* _Exercise prompt_
Find and copy each line of the data that includes "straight".

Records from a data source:

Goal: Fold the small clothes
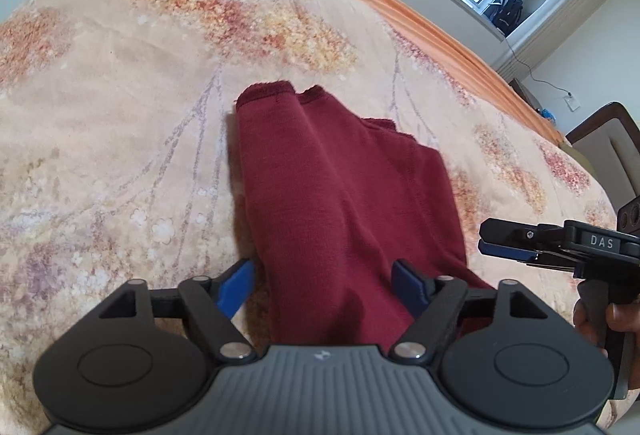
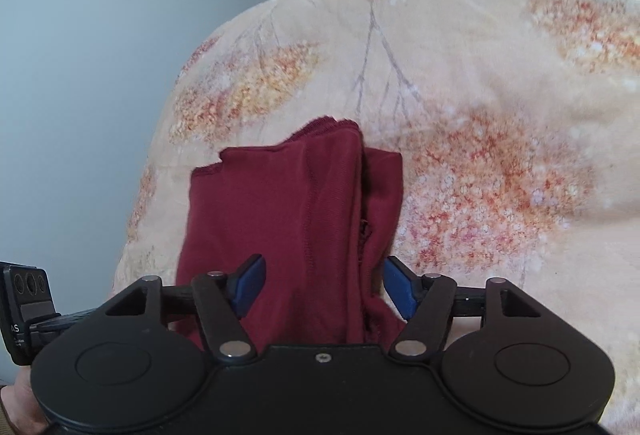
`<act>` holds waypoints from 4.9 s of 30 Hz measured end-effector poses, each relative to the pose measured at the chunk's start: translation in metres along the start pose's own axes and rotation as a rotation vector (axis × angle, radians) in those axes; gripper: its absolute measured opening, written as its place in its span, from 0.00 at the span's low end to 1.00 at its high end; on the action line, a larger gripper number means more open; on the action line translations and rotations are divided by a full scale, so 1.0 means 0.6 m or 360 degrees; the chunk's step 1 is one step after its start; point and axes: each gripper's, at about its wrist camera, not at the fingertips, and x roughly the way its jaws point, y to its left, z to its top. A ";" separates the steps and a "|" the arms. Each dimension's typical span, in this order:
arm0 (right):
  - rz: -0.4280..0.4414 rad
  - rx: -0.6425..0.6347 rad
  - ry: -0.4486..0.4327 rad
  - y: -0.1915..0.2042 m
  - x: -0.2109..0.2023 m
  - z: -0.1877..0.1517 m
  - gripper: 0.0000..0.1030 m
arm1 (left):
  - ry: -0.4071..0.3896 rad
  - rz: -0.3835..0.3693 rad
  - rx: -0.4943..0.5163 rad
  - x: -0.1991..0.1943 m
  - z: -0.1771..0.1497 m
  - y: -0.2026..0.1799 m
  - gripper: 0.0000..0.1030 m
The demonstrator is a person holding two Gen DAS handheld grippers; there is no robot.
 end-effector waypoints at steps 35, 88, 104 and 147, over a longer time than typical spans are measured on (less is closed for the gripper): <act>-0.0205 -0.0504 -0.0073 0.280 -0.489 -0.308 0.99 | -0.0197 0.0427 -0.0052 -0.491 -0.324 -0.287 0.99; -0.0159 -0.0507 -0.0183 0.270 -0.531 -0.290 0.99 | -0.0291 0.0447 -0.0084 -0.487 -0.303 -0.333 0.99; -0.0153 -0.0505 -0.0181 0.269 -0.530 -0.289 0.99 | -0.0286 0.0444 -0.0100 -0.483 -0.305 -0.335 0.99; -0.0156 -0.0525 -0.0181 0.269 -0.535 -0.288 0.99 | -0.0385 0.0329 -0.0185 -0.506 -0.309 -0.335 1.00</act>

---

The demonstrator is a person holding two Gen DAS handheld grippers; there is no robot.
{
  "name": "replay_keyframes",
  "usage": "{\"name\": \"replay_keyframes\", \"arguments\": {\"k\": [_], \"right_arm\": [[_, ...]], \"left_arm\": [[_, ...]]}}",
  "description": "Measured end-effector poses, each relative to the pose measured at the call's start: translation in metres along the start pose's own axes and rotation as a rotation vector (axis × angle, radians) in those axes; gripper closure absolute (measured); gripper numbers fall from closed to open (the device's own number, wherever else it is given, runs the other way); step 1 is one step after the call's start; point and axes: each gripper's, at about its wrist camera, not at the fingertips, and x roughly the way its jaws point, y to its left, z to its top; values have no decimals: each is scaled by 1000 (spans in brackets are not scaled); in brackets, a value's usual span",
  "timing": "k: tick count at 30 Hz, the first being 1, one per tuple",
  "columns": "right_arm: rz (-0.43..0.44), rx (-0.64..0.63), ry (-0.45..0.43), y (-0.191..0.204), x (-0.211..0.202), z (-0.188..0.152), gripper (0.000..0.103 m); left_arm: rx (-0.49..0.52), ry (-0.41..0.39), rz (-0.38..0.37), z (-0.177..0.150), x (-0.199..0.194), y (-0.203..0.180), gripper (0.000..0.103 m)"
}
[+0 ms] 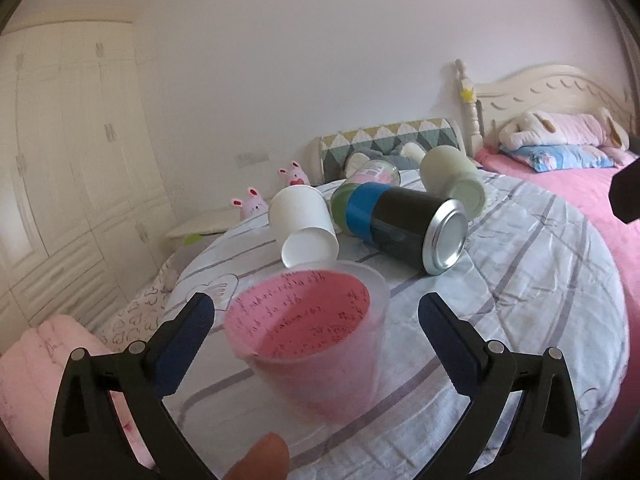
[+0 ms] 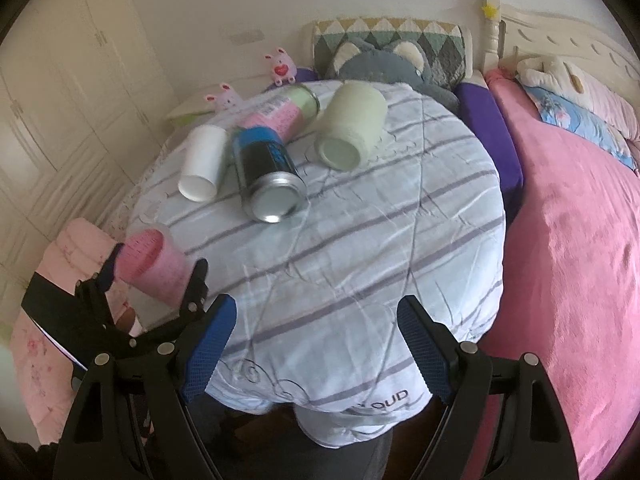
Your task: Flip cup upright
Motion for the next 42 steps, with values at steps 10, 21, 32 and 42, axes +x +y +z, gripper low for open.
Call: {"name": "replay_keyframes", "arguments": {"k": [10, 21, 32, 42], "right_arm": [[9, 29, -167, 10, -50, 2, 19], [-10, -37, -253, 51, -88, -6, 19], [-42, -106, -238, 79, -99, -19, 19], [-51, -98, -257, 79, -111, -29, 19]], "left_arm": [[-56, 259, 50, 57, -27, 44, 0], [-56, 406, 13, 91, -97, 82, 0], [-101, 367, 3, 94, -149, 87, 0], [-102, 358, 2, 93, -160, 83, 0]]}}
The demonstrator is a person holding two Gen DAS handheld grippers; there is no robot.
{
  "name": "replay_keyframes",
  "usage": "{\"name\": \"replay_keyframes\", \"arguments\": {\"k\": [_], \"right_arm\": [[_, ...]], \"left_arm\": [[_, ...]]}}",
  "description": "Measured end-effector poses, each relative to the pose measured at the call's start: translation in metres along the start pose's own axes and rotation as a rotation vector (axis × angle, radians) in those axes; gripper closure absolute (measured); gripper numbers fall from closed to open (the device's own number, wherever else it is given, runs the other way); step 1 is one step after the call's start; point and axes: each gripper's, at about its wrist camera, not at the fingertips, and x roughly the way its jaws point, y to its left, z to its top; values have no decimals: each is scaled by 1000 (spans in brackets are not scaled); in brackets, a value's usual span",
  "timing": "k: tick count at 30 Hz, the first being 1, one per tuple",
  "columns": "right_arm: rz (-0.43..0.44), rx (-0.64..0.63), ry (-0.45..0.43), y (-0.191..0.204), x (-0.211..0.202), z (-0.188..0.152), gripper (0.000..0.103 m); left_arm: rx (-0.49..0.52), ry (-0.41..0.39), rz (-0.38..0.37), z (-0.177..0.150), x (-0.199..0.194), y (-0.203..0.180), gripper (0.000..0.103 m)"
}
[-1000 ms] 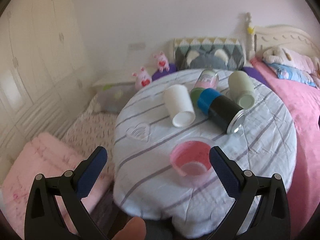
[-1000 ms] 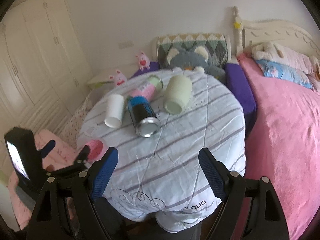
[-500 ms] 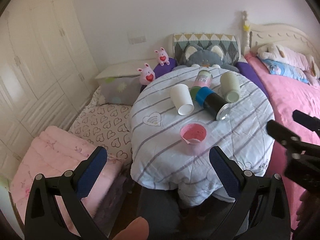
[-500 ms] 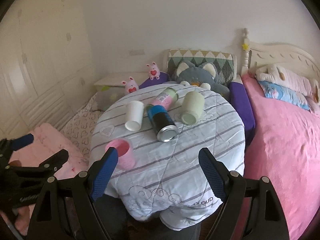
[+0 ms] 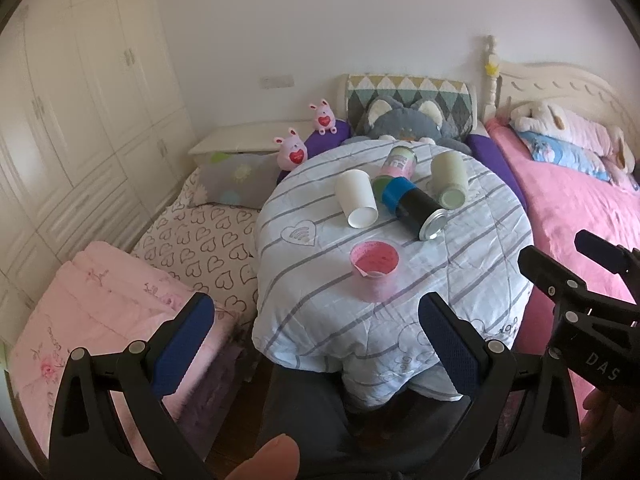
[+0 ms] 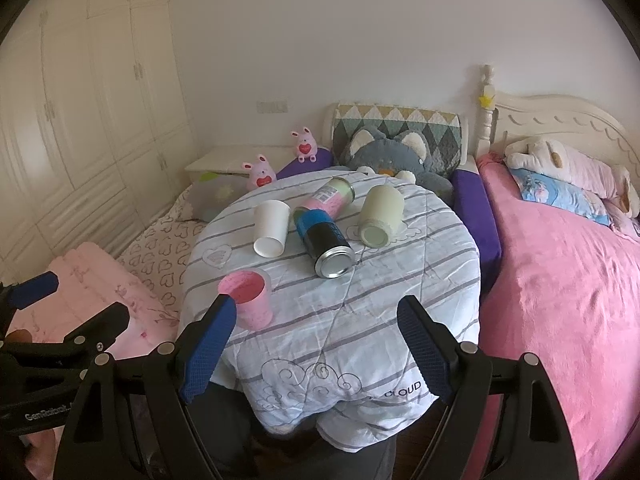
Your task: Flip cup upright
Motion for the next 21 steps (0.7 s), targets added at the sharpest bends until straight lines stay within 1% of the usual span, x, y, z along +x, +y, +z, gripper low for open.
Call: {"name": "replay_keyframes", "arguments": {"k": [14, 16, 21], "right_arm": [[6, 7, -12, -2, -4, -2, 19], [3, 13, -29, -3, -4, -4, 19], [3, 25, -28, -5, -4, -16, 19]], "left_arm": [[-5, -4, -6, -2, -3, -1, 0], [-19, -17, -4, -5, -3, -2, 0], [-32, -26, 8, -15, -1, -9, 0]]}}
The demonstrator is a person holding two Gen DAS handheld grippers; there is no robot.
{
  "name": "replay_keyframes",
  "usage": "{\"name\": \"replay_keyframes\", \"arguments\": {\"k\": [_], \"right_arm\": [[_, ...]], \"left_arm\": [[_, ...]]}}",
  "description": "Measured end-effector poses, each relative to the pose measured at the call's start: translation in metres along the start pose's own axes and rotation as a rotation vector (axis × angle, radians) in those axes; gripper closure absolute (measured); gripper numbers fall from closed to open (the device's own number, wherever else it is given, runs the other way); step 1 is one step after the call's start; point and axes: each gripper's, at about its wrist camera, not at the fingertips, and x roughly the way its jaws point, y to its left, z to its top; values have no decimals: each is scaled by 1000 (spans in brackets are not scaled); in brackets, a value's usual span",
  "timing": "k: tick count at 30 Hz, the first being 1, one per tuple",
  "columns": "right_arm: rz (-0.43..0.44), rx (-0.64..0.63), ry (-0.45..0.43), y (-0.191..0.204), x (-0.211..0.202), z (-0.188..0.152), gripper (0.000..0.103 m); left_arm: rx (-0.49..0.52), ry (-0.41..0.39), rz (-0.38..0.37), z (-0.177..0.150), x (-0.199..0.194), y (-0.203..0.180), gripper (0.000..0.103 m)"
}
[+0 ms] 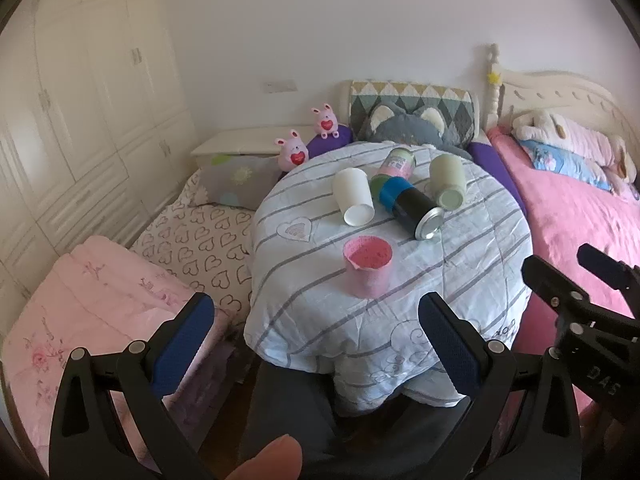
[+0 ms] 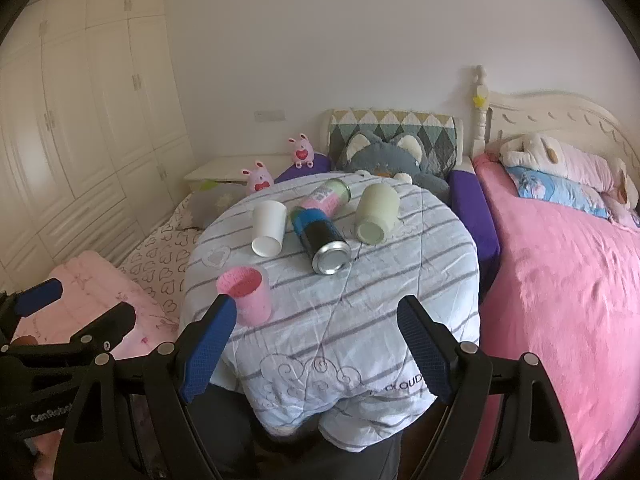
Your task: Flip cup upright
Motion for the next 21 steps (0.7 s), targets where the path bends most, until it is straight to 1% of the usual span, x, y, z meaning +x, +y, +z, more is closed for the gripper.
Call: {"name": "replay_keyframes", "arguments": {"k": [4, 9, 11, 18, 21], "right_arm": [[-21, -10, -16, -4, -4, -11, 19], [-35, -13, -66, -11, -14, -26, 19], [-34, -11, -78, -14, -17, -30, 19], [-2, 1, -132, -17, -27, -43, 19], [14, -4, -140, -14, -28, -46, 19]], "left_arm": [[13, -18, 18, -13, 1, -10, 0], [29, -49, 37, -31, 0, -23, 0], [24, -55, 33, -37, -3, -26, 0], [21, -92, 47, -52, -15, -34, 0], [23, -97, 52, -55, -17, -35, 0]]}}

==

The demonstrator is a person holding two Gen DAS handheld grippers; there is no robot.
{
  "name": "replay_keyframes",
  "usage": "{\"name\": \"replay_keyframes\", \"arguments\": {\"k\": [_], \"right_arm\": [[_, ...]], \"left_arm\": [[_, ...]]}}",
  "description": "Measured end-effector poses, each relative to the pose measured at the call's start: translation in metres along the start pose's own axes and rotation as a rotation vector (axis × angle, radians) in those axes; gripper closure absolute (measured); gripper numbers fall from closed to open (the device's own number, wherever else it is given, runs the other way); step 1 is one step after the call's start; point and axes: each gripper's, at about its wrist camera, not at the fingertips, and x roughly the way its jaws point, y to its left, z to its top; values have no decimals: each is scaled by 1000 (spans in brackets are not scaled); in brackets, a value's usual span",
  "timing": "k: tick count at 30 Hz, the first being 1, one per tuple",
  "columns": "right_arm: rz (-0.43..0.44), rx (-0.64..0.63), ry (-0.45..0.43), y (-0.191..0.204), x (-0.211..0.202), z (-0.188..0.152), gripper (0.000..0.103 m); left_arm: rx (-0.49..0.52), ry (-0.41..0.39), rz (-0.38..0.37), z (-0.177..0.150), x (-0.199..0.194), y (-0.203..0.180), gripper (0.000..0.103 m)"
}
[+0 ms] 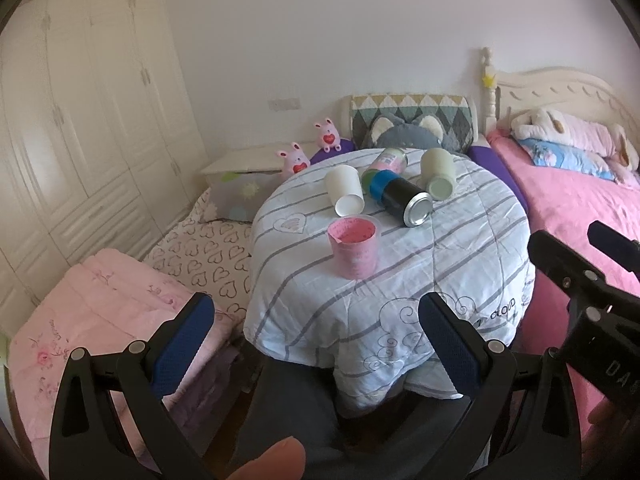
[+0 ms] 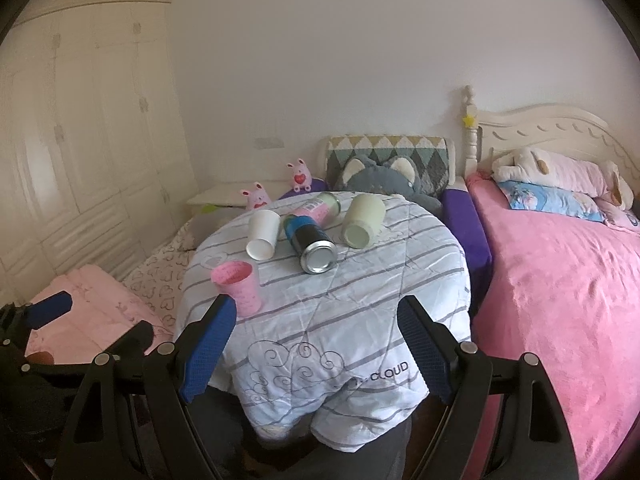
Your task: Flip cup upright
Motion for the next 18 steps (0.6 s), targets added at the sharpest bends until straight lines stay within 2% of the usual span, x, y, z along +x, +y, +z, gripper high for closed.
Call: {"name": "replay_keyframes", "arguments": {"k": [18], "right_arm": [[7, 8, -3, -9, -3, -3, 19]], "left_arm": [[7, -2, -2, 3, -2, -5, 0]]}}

* _Answer_
Motion for the next 21 steps (0.7 s), targets added at the sharpest bends until straight lines stay within 1% of the usual span, x, y, z along +x, +y, +z, gripper low for open.
Motion for the next 21 steps (0.7 s), targets where the path bends most, until it is straight to 1% of the usual span, x, y, z meaning +x, +y, +z, more is closed for the gripper.
Motion for the next 18 steps (0.6 s), targets added at the sharpest bends until straight lines stay within 2% of the usual span, x, y, z along +x, +y, +z, gripper high for closed.

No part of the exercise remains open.